Distributed by New Line Cinema. 134 minutes. Rated R.
First things first. Stephen King’s IT is one of my favorite books ever – though I must admit that he painted himself into a corner and had to settle for a pretty anti-climactic ending when we see the monster’s actual form. Still, even with that slightly disappointing ending, IT was a truly chilling and masterfully plotted horror story, and the book is as responsible as anything for the irrational fear many people feel when they see a clown.

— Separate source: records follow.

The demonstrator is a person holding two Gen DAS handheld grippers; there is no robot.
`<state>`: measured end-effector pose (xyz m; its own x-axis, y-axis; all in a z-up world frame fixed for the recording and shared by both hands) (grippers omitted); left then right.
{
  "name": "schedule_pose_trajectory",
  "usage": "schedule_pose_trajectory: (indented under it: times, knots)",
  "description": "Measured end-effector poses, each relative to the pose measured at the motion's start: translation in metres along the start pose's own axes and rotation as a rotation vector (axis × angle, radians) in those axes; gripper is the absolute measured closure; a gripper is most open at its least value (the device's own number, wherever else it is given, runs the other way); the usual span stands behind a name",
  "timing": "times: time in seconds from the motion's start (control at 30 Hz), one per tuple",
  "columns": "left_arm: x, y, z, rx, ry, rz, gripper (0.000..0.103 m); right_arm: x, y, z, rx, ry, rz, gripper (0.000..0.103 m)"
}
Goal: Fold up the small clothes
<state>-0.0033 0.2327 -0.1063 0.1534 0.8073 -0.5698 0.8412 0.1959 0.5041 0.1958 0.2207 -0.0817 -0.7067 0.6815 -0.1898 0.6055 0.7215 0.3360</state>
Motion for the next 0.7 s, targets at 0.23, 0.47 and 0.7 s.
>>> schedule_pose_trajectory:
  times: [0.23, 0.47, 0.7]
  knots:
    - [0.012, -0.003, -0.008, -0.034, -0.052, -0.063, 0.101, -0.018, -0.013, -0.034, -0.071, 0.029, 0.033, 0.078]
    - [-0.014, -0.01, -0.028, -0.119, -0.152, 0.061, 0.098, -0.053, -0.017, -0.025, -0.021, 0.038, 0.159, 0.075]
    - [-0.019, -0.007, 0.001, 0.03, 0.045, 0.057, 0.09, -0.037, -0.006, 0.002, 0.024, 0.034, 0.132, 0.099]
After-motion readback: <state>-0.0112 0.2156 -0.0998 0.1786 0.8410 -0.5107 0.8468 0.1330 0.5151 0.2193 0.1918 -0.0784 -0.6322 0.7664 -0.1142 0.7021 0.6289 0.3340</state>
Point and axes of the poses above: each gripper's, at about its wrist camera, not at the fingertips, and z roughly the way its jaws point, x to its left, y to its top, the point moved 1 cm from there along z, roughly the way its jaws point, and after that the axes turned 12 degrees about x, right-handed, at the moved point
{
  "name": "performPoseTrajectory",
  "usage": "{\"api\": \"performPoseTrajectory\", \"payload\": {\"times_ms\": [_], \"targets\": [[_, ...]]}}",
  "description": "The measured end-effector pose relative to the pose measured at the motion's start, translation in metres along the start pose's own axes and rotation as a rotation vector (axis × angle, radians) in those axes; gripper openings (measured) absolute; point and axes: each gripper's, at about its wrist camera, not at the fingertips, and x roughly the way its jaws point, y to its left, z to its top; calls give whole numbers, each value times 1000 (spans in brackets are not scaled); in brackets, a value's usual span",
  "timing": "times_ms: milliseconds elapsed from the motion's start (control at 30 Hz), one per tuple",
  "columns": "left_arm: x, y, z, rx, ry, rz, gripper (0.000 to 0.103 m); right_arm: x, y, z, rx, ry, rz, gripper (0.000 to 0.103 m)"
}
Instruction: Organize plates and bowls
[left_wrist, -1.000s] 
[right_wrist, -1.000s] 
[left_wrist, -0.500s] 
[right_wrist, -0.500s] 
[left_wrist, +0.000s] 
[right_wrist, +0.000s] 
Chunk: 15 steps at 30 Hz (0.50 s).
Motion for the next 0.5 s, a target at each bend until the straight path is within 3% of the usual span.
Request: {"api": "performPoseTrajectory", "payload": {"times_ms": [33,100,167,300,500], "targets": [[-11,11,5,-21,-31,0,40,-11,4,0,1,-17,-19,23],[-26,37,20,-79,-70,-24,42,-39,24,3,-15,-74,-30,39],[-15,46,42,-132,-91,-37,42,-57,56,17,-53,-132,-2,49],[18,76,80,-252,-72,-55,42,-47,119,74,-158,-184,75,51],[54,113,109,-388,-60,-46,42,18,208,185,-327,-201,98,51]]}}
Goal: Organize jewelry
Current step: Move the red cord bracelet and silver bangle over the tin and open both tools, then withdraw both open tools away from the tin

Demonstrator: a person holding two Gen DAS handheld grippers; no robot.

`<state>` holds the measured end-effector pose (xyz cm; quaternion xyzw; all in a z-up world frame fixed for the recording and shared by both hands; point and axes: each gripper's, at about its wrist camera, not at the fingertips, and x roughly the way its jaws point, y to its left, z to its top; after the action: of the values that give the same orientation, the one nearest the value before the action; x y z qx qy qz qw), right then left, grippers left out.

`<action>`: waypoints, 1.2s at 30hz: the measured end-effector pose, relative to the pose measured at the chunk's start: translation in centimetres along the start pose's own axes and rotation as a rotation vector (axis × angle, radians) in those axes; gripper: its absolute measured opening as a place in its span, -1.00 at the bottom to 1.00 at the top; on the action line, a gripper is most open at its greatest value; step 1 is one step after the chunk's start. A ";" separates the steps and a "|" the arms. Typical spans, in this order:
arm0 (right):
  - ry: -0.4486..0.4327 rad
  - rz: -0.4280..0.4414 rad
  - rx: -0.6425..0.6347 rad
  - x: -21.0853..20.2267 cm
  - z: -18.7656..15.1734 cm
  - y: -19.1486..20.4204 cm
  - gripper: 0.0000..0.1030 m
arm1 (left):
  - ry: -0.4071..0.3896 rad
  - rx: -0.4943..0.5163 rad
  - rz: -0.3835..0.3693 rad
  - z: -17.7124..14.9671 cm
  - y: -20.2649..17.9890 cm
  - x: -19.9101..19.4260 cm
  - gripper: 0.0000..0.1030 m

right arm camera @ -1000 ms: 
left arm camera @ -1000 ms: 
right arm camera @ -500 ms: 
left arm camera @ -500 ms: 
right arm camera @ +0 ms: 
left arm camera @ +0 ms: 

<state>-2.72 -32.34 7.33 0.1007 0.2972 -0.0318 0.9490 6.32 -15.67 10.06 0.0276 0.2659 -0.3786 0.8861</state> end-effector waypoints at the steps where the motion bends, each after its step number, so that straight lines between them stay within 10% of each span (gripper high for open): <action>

I’m also a big fan of the 1990 TV miniseries version of the book, even though on broadcast TV in the 1990s, the scares had to be significantly toned down from the book to make it past Network Standards and Practices. However, that will always be classic if for no other reason than Tim Curry’s near-perfect, deranged, yet strangely funny, nightmare-inducing performance as the evil Pennywise the Dancing Clown.
Anyone trying to take on that role will have some seriously big (floppy) shoes to fill.
Therefore, it was with excitement, but a little trepidation, that I started hearing a few years ago that Cary Fukunaga (True Detective) was going to be writing and directing a new version of IT in two films; one showing the characters as 13-year-old children fighting the evil Pennywise, and one showing them returning as 40-year-old adults. For one thing, this was a serious revision of the story structure (the novel and miniseries bounced back and forth between the past and present day).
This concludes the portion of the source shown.